An alternative approach can be based on the concept of common coverage percentage, introduced in Section 3.5.2.2 as a way to measure the overlap between geographical k-nearest neighbors and k-nearest neighbors in the embedded space. It was also used to assess the overlap between different MDS solutions. The common coverage percentage is a simple ratio of the density obtained by the intersection of two k-nearest neighbor graphs to the maximum overlap possible. In the case of k-nearest neighbors, the maximum is \(k/n\), the property listed as % non-zero in the Weights Manager.

In addition to comparing different embedded solutions, this idea can also be applied to obtain an alternative overall measure of the fit of the embedded solution, relative to the k-nearest neighbors in the multivariate attribute space. The maximum coverage is the same, since it is based on the same k for k-nearest neighbors. The only difference with the spatial case is that the reference weights are based on the neighbor structure in multi-attribute variable space. The ratio is then computed of the density of the intersection with the weights for the embedded solution to this maximum.

4.5.1 Comparing t-SNE Options

As was the case for different MDS solutions, it is not straightforward to visually compare the scatter plots that result from manipulating the parameters of the t-SNE algorithm. As before, a solution is to measure the degree of overlap between k-nearest neighbor graphs computed from the scatter plots (i.e., the scatter plot coordinates form the locational information).

For example, comparing the default t-SNE result in Figure 4.4 to the outcome from tuning the momentum and perplexity parameters in Figure 4.9 yields 1.43% non-zero elements in the corresponding k-nearest neighbor graph intersection for k=6. This results in a common coverage percentage of 62.2%. This value is larger than the 46.5% found between classic metric MDS and SMACOF in Section 3.5.2.2.

4.5.2 Local Fit with Common Coverage Percentage

As mentioned, the common coverage percentage logic can be used to compute a local measure of goodness of fit between the embedded space nearest neighbors and the multi-attribute nearest neighbors.

Figure 4.11 shows the results for classic metric MDS (Figure 3.3), SMACOF (using Euclidean distances, Figure 3.8) and default t-SNE (Figure 4.4).

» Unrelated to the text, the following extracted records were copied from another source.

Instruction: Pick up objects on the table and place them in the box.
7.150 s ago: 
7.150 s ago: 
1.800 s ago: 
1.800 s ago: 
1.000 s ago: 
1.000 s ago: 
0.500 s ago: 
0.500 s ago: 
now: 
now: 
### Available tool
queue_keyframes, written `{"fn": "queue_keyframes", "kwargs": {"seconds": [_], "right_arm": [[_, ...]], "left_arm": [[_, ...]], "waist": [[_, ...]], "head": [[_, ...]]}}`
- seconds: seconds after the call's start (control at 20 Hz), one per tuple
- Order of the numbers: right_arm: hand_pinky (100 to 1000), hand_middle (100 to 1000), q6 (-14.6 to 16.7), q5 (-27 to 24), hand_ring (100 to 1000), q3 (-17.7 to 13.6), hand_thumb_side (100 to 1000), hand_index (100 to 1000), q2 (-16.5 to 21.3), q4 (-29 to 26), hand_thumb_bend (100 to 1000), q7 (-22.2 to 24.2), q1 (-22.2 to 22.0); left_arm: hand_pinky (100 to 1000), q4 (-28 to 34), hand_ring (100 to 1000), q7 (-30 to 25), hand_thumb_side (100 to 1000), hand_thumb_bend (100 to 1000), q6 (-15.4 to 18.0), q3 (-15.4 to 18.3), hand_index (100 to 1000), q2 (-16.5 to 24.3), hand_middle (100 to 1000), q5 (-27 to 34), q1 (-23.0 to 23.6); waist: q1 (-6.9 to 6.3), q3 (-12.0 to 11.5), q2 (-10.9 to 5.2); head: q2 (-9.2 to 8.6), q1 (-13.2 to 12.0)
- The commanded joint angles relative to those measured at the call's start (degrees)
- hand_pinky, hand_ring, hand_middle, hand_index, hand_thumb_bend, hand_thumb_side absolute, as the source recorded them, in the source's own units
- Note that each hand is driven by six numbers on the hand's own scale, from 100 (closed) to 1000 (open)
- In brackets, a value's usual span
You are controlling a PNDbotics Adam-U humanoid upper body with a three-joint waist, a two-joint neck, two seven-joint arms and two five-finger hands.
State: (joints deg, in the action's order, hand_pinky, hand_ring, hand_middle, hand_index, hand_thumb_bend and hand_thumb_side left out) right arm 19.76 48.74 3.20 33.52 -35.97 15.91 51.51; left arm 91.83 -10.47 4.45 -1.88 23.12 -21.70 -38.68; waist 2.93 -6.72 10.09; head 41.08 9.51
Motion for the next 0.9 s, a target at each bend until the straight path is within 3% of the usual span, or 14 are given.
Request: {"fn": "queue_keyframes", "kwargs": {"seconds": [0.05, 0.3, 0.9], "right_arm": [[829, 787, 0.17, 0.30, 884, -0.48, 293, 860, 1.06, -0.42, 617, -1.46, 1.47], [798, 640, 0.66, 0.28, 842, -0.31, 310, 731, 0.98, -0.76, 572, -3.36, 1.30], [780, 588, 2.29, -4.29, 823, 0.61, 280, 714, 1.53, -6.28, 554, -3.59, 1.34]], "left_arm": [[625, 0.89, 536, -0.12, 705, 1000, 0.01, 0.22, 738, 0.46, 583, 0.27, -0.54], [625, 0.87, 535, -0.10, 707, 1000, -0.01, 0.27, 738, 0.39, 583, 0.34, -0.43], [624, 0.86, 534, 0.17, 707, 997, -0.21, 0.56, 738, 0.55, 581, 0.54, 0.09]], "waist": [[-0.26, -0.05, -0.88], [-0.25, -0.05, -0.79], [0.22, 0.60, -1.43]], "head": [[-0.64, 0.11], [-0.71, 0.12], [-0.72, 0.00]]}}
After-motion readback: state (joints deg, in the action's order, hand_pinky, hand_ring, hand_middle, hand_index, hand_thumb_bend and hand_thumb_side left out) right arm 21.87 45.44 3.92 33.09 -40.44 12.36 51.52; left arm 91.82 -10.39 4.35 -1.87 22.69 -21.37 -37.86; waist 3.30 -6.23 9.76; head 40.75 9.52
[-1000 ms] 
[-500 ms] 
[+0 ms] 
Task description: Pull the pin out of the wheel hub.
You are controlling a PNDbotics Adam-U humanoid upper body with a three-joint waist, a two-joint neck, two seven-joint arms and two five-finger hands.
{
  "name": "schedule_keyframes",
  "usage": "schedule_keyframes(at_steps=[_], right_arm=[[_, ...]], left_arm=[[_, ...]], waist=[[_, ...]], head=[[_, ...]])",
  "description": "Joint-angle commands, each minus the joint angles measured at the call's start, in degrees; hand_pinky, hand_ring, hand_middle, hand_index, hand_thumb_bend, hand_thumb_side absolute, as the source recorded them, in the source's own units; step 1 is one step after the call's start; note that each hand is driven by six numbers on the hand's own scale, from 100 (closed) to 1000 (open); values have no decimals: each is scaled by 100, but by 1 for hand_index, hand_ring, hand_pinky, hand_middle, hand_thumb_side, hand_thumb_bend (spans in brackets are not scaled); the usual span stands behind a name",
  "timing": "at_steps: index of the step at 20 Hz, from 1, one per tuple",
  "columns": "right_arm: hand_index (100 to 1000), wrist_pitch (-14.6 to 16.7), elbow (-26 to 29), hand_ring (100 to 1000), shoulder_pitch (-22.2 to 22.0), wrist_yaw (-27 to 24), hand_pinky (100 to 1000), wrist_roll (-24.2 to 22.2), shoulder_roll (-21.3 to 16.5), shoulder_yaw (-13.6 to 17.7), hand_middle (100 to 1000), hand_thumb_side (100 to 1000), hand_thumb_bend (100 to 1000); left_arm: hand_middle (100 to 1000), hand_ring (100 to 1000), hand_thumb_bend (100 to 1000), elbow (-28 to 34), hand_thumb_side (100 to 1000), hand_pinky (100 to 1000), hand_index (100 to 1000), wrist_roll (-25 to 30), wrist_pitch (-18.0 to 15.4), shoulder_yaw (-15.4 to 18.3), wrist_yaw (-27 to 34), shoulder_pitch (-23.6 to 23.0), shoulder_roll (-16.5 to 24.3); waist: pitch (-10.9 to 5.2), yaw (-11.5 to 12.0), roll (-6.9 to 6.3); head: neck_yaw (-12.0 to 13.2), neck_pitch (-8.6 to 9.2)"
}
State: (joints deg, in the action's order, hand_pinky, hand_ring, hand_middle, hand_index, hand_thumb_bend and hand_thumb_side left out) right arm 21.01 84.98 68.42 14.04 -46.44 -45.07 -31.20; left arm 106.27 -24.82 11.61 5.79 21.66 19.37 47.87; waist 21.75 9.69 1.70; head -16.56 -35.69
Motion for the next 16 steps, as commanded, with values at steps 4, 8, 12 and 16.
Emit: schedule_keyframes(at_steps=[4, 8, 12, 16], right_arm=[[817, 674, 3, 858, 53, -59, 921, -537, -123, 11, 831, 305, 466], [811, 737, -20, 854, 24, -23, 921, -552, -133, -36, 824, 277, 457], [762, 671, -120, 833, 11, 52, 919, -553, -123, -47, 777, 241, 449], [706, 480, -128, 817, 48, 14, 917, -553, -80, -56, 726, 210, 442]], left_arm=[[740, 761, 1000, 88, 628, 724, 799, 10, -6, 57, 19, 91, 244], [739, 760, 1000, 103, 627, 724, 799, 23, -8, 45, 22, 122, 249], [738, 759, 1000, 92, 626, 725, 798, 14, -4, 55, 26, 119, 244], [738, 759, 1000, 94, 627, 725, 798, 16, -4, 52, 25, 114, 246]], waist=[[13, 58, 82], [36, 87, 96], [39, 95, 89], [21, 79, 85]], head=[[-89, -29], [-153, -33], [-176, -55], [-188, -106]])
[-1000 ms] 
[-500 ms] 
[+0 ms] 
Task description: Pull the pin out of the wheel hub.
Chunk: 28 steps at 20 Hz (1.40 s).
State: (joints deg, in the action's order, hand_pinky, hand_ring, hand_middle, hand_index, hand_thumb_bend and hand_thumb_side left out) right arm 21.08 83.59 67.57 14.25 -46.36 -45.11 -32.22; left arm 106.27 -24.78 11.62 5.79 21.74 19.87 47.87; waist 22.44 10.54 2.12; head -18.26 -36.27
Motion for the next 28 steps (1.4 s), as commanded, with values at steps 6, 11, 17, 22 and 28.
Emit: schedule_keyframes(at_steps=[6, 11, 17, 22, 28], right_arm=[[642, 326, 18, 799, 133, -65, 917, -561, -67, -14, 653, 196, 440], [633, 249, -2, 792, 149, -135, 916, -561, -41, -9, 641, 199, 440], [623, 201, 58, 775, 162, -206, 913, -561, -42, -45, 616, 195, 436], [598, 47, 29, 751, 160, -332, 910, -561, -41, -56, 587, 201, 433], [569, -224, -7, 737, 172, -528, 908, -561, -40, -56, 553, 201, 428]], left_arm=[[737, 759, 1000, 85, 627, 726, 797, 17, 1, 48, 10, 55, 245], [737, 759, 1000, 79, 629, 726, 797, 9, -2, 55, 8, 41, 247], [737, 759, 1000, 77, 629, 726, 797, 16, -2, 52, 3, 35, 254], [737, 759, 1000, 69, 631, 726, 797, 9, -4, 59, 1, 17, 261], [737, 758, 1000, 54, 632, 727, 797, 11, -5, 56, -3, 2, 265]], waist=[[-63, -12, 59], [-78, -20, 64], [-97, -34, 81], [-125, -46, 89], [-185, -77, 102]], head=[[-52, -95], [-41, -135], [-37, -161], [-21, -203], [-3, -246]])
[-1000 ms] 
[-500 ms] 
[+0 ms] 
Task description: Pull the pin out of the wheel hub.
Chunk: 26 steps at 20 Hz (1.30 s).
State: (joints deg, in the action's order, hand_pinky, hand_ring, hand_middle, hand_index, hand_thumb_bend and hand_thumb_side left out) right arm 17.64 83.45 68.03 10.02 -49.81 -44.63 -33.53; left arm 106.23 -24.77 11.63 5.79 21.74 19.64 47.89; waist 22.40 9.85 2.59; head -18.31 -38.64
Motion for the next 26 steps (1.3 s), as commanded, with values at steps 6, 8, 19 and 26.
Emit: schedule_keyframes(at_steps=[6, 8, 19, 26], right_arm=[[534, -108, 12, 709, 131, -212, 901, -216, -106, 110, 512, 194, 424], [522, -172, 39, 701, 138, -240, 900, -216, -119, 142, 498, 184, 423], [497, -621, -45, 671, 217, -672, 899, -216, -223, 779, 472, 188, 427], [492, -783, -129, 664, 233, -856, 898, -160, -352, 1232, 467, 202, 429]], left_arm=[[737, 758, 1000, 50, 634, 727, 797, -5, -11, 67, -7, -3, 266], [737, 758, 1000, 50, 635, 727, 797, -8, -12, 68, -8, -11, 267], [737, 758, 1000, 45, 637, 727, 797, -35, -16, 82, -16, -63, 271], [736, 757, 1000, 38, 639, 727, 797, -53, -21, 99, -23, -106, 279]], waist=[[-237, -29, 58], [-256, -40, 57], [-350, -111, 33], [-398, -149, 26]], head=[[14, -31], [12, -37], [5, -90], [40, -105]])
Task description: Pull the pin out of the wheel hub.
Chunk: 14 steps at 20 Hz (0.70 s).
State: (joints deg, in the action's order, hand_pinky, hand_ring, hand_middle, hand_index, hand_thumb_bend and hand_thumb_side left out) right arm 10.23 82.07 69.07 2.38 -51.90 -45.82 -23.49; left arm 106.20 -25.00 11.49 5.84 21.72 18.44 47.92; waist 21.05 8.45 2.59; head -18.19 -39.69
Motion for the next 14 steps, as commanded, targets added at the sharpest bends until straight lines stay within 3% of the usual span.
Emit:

The common coverage percentage is computed for values of k equal to 1, 2, 4, 6 and 8, corresponding with increasingly less local neighborhoods. In addition, for the sake of completeness, the rank correlation is listed as well.

Figure 4.11: Common Coverage Percentage measures of fit for different methods

As we had already seen previously, SMACOF does best on the rank correlation measure, with t-SNE yielding the worst results. In contrast, t-SNE does much better on the measures of local fit. The focus on the local is illustrated by a slightly decreasing coverage percentage, from 54.81% for the nearest neighbor (k=1) to 50.90% for k=8. These percentages indicate more than 50% match between the nearest neighbors. The classic MDS methods do much worse, with SMACOF consistently outperforming metric MDS, but achieving clearly inferior measures of local fit relative to t-SNE. As is to be expected, the common coverage percentage improves with the number of neighbors, almost tripling for SMACOF, from 10.44% for k=1 to 28.38% for k=8.

These findings clearly illustrate the strong focus on local matches inherent in the t-SNE algorithm.